TRY IT:
Everything in the data that follows has to be repeated verbatim.
★ ★ ★ ★ ★
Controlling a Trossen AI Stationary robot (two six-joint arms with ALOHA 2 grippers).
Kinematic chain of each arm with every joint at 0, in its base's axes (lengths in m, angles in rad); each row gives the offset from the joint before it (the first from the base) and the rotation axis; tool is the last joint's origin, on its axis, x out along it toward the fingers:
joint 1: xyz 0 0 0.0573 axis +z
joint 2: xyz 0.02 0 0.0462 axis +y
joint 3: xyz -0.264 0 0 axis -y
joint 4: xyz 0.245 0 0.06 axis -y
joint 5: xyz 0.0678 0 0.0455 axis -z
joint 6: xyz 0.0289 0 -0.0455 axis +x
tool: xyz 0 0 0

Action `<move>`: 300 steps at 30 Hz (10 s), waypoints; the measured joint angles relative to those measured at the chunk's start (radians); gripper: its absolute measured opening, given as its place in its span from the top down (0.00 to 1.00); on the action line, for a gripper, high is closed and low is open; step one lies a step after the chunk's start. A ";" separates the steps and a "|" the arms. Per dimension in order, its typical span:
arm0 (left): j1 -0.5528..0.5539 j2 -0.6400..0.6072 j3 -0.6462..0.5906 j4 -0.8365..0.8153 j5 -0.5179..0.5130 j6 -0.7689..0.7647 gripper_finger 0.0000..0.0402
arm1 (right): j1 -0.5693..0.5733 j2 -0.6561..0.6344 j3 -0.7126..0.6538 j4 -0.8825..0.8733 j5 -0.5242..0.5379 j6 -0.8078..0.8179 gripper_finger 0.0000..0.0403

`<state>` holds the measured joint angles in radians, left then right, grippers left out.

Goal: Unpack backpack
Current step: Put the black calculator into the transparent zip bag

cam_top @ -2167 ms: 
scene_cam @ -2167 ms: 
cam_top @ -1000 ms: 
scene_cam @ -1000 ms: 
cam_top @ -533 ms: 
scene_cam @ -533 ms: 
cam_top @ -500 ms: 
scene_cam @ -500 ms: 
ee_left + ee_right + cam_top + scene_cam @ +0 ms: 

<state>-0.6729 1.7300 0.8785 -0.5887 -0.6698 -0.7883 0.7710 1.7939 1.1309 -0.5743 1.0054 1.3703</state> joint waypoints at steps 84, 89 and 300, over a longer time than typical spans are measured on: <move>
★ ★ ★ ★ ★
TASK RESPONSE:
Controlling a Trossen AI Stationary robot (two six-joint arms with ALOHA 2 grippers).
Kinematic chain of each arm with every joint at 0, in its base's axes (lengths in m, angles in rad); each row gives the offset from the joint before it (the first from the base) and the rotation axis; tool is the last joint's origin, on its axis, x out along it toward the fingers:
joint 1: xyz 0 0 0.0573 axis +z
joint 2: xyz 0.02 0 0.0462 axis +y
joint 3: xyz -0.264 0 0 axis -y
joint 4: xyz 0.245 0 0.06 axis -y
joint 5: xyz 0.0678 0 0.0455 axis -z
joint 6: xyz 0.0289 0 -0.0455 axis +x
tool: xyz 0 0 0

Action `<move>`: 300 steps at 30 Hz (10 s), waypoints; the measured joint angles relative to those measured at the chunk's start (radians); gripper: its absolute measured opening, given as its place in its span from the top down (0.00 to 1.00); on the action line, for a gripper, high is closed and low is open; step one lies a step after the chunk's start. A ";" separates the steps and a "|" the arms. Per dimension in order, its typical span:
arm0 (left): j1 -0.5528..0.5539 j2 -0.6400..0.6072 j3 -0.6462..0.5906 j4 -0.8365..0.8153 j5 -0.5179..0.5130 j6 -0.7689..0.7647 gripper_finger 0.0000..0.0402
arm1 (right): j1 -0.5693..0.5733 j2 -0.6561..0.6344 j3 -0.7126..0.6538 j4 -0.8825..0.8733 j5 -0.5242..0.5379 j6 -0.8078..0.8179 gripper_finger 0.0000..0.0403

`<state>` holds the measured joint angles in radians, left then right, grippers left out.

Goal: Unpack backpack
Current step: Put the black calculator into the transparent zip bag

cam_top @ -2167 ms: 
scene_cam @ -2167 ms: 
cam_top @ -1000 ms: 
scene_cam @ -1000 ms: 
cam_top @ -533 ms: 
scene_cam @ -533 ms: 
cam_top @ -500 ms: 
scene_cam @ -500 ms: 
ee_left + ee_right + cam_top + scene_cam @ +0 ms: 

<state>-0.6729 1.7300 0.8785 -0.5887 -0.6698 -0.7883 0.7710 1.7939 1.1309 -0.5743 1.0054 1.3703</state> joint waypoints at steps 84, 89 and 300, over a longer time than typical spans are measured on: <move>

Reply complete, and nothing else is required.